Recurrent Plasma Cell Myeloma, Refractory Plasma Cell Myeloma

Status
Recruiting
Phase
Phase 2
Locations
United States
Study Type
Interventional
Intervention
Dexamethasone
Leflunomide
Pomalidomide
Sponsored by
City of Hope Medical Center
About
Eligibility
Locations
Arms
Outcomes
Full info

About this trial

This is an interventional treatment trial for Recurrent Plasma Cell Myeloma

Eligibility Criteria

18 Years - undefined (Adult, Older Adult)All SexesDoes not accept healthy volunteers

Inclusion Criteria:

  • Documented informed consent of the participant and/or legally authorized representative

    • Assent, when appropriate, will be obtained per institutional guidelines

  • Agreement to allow the use of archival tissue from diagnostic tumor biopsies

    • If unavailable, exceptions may be granted with study principal investigator (PI) approval
  • Eastern Cooperative Oncology Group (ECOG) =< 2
  • Life expectancy > 3 months

  • Diagnosis of multiple myeloma with measurable disease as defined by:

    • M-protein quantities >= 0.5 g/dL by serum protein electrophoresis (sPEP) or
    • >= 200 mg/24 hour urine collection by urine protein electrophoresis (uPEP) or
    • Serum free light chain (FLC) > 10.0 mg/dL involved light chain and an abnormal kappa/lambda ration in subjects without detectable serum or urine M-protein or
    • For subjects with immunoglobulin class A (IgA) myeloma whose disease can only be reliably measured by quantitative immunoglobulin measurement, a serum IgA level >= 0.50 g/dL
  • Relapsed or refractory to at least 1 prior line of therapy, including both a proteasome inhibitor and an immunomodulatory drug, and for whom transplant is not recommended. Participants may opt for a delayed transplant at a later time, if appropriate
  • Fully recovered from the acute toxic effects (except alopecia) to =< grade 2 to prior anti-cancer therapy

  • Absolute neutrophil count (ANC) >= 1.0 x 10^9/L (performed within 30 days prior to day 1 of protocol therapy unless otherwise stated)

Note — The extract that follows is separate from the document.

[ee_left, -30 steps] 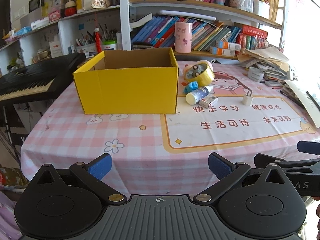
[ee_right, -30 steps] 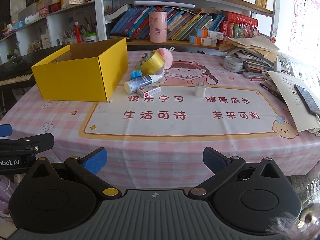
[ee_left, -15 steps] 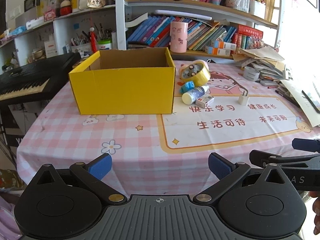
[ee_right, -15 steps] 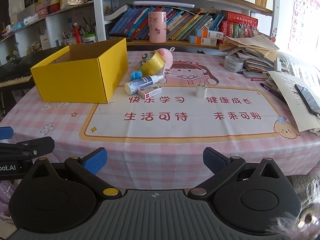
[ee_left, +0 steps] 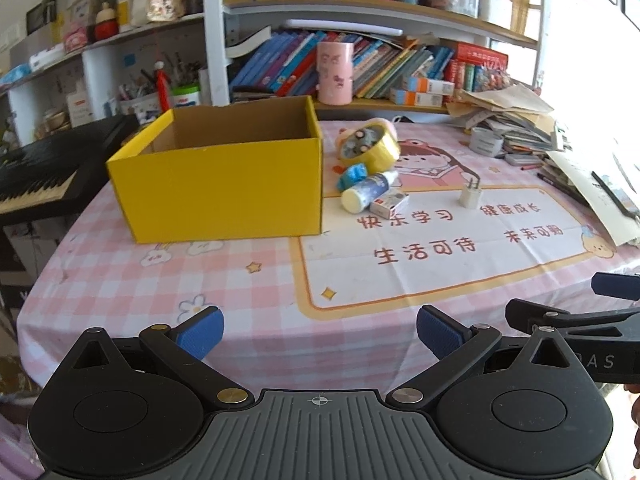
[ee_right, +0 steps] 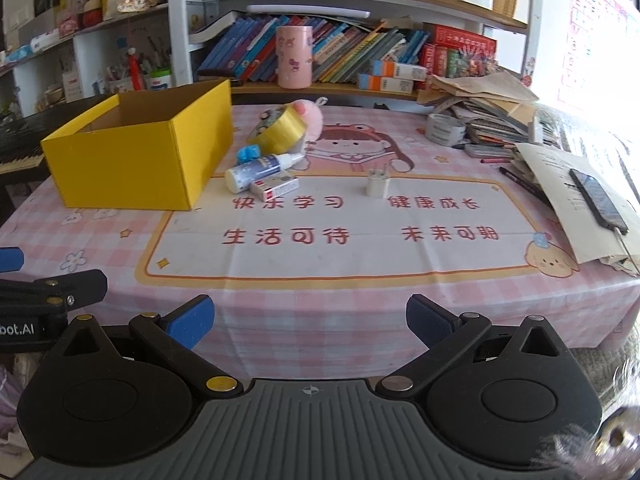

    • NOTE: Screening ANC should be independent of granulocyte- and granulocyte/macrophage colony stimulating factor (G-CSF and GM-CSF) support for at least 1 week and of pegylated G-CSF for at least 2 weeks

  • Platelets >= 75.0 x 10^9/L (performed within 30 days prior to day 1 of protocol therapy unless otherwise stated)

    • NOTE: Screening platelet count should be independent of platelet transfusions for at least 2 weeks

  • Hemoglobin >= 8.0 g/dL (performed within 30 days prior to day 1 of protocol therapy unless otherwise stated)

    • NOTE: Transfusion support is allowed
  • Total bilirubin =< 2 X upper limit of normal (ULN) (unless has Gilbert's disease) (performed within 30 days prior to day 1 of protocol therapy unless otherwise stated)
  • Aspartate aminotransferase (AST) =< 3.5 x ULN (performed within 30 days prior to day 1 of protocol therapy unless otherwise stated)
  • Alanine aminotransferase (ALT) =< 3.5 x ULN (performed within 30 days prior to day 1 of protocol therapy unless otherwise stated)
  • Alkaline phosphatase < 5 x ULN (performed within 30 days prior to day 1 of protocol therapy unless otherwise stated)
  • Creatinine clearance of >= 30 mL/min per 24 hour urine test (performed within 30 days prior to day 1 of protocol therapy unless otherwise stated)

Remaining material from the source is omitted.